_WHAT TO WORK ON_
Retype all of the lines below with no changes.

_DATA_
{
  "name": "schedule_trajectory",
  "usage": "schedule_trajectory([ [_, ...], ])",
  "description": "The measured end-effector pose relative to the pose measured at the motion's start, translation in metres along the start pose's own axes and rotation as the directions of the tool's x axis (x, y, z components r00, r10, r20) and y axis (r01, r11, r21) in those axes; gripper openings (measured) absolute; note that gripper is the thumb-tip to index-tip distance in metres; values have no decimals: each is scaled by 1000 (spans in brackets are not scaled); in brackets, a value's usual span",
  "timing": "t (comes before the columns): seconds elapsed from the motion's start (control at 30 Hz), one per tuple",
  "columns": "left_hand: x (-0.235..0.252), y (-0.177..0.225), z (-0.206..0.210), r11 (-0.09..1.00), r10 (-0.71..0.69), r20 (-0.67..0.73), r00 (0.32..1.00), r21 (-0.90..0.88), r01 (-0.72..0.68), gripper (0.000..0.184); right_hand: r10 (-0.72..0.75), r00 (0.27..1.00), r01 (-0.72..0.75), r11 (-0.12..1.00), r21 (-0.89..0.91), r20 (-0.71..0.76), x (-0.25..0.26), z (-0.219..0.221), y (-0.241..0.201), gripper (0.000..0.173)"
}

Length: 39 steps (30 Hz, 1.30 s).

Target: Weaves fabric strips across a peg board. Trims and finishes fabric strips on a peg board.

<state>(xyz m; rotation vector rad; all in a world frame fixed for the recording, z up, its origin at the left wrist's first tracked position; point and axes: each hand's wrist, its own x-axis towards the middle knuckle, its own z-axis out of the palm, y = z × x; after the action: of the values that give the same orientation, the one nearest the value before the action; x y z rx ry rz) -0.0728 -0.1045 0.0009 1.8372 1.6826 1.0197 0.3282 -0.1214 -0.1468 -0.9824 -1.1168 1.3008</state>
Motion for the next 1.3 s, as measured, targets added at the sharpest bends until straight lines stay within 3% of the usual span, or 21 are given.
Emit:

_RESULT OF THE TASK_
{
  "name": "schedule_trajectory",
  "usage": "schedule_trajectory([ [_, ...], ])",
  "description": "The measured end-effector pose relative to the pose measured at the motion's start, translation in metres along the start pose's own axes and rotation as the directions of the tool's x axis (x, y, z components r00, r10, r20) and y axis (r01, r11, r21) in those axes; gripper openings (measured) absolute; note that gripper is the thumb-tip to index-tip distance in metres; values have no decimals: each is scaled by 1000 (spans in brackets are not scaled); in brackets, a value's usual span",
  "timing": "t (comes before the columns): seconds elapsed from the motion's start (control at 30 Hz), one per tuple",
  "columns": "left_hand: x (-0.235..0.252), y (-0.177..0.225), z (-0.206..0.210), r11 (-0.09..1.00), r10 (-0.71..0.69), r20 (-0.67..0.73), r00 (0.32..1.00), r21 (-0.90..0.88), r01 (-0.72..0.68), gripper (0.000..0.184); right_hand: r10 (-0.72..0.75), r00 (0.27..1.00), r01 (-0.72..0.75), r11 (-0.12..1.00), r21 (-0.89..0.91), r20 (-0.71..0.76), x (-0.25..0.26), z (-0.219..0.221), y (-0.241..0.201), gripper (0.000..0.173)"
}

Length: 39 steps (30 Hz, 1.30 s).

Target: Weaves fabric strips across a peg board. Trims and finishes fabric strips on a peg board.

<state>(xyz m; rotation vector rad; all in a world frame fixed for the recording, z up, its origin at the left wrist's first tracked position; point and axes: each hand's wrist, its own x-axis towards the middle knuckle, its own z-axis out of the palm, y = z × x; after the action: of the values that give the same orientation, the one nearest the value before the action; x y z rx ry rz) -0.0728 -0.1045 0.0009 1.8372 1.6826 1.0197 0.3282 -0.1214 -0.1468 -0.9824 -1.1168 1.3008</state>
Motion for the next 1.3 s, as measured, targets added at the sharpest bends until straight lines stay within 3% of the usual span, or 21 are given.
Emit:

This response contains the complete answer.